"Я теперь разговариваю сама с собой, потому что больше ни единому человеку ничего сказать не могу. Иной раз мне представляется, будто я какая-то машина. Я бы охотно куда-нибудь съездила, но, когда темнеет, я пугаюсь, что не найду дорогу назад. По утрам за окном клубится туман, кругом тихо-тихо. Каждый день я делаю по дому одно и то же, а утром всё опять в беспорядке. Какой-то замкнутый круг. Мне бы и правда хотелось умереть; когда я иду по улице, меня так и тянет упасть под проносящуюся машину. Но где гарантия, что дело наверняка выгорит?"
"Вчера по телевизору я видела "Кроткую" Достоевского, всю ночь потом мне снились всякие ужасы, нет, они мне не снились, я их видела наяву, по комнате расхаживали какие-то голые мужчины, вместо половых органов у них свисали кишки. Первого декабря возвращается домой муж. Мне с каждым днём всё беспокойнее, не представляю себе, как я буду с ним жить. Каждый уставится в свой угол, и одиночество гнетёт ещё больше. Жить мне холодно, но ещё, пожалуй, немного покручусь".

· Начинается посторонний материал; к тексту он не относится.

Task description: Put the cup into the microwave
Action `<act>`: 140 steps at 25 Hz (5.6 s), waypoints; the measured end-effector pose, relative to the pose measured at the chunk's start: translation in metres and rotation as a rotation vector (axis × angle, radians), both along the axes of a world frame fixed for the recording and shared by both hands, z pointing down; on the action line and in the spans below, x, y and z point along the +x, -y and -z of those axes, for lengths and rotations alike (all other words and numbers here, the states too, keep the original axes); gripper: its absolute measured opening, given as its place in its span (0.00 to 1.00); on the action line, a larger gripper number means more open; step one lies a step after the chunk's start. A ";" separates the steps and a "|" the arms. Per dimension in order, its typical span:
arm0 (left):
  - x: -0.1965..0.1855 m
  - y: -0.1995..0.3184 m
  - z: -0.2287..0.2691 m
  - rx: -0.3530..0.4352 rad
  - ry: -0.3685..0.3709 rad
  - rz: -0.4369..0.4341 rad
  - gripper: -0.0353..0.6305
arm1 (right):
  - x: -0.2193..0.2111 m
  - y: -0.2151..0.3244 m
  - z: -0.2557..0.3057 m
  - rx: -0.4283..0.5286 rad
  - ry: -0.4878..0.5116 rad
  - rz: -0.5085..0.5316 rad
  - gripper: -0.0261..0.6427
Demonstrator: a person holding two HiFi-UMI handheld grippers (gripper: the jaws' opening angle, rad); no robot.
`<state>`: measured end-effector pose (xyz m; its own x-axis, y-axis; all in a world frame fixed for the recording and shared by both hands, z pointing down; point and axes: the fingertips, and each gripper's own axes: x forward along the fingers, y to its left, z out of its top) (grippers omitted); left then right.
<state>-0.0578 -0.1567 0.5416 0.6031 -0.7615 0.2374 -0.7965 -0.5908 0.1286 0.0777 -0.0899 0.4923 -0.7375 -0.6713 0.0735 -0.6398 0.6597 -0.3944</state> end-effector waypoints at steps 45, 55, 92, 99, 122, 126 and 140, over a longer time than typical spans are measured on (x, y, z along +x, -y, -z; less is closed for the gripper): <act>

Она часто запиралась дома. Если люди приходили к ней поплакаться, она их резко обрывала. Она ко всем была очень строга, во всём отказывала, всех высмеивала. Для неё все были детьми, которые ей мешают, и разве что чуть трогают.
Она легко выходила из себя. Могла резко поставить человека на место, в её присутствии люди чувствовала себя лицемерами.
Фотографируясь, она уже не могла придать лицу желательное выражение. Она хоть и морщила лоб и растягивала щёки в улыбку, но глаза, в которых зрачки сдвинуты были куда-то вбок, смотрели с неизлечимой печалью.
Подобное жалкое существование превратилось для неё в пытку.
Но точно так же она боялась и смерти.
"Ходите гулять в лес!" (Психиатр.)
"Но ведь в лесу темно!" - с издёвкой сказал после её смерти местный ветеринар, которому она, бывало, поверяла свои тайны.
Туман не рассеивался день и ночь. В полдень мать пробовала выключить свет, но тут же снова его включила. Куда ей смотреть? Она сидела скрестив руки, положив ладони на плечи. Время от времени до неё доносился звук невидимой электропилы, крик петуха, которому весь день казалось, что день только начинается, и он кричал до вечера - а вот заводские гудки возвещают конец рабочего дня.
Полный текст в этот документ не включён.